- _Problem to solve_
Which lines run from the start of the data below to the line containing "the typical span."? Set them down exactly, with none added.

- _Data excerpt_
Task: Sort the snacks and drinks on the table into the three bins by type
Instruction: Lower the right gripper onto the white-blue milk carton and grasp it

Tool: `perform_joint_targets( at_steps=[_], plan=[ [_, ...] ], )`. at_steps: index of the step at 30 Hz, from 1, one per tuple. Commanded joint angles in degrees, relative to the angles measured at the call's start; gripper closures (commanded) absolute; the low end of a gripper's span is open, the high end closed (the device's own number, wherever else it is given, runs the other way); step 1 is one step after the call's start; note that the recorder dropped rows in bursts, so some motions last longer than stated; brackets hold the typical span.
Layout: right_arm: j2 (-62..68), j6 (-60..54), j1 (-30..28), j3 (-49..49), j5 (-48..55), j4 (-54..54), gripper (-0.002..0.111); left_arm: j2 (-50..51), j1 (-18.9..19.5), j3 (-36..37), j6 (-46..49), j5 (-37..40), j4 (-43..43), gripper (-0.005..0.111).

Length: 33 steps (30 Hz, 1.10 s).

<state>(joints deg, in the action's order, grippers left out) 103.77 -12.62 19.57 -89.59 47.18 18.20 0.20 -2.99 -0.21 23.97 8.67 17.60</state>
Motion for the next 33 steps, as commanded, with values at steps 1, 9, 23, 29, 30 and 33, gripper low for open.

- _Output for this task_
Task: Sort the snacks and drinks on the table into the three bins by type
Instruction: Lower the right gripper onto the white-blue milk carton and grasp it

Tool: `perform_joint_targets( at_steps=[_], plan=[ [_, ...] ], )`. at_steps: index of the step at 30 Hz, from 1, one per tuple. Commanded joint angles in degrees, relative to the angles measured at the call's start; gripper closures (commanded) absolute; the low end of a gripper's span is open, the high end closed (the device's own number, wherever else it is given, runs the other way); step 1 is one step after the call's start; note that the recorder dropped rows in bursts, so some motions last longer than stated; brackets hold the typical span.

For this exercise, the answer is now complete.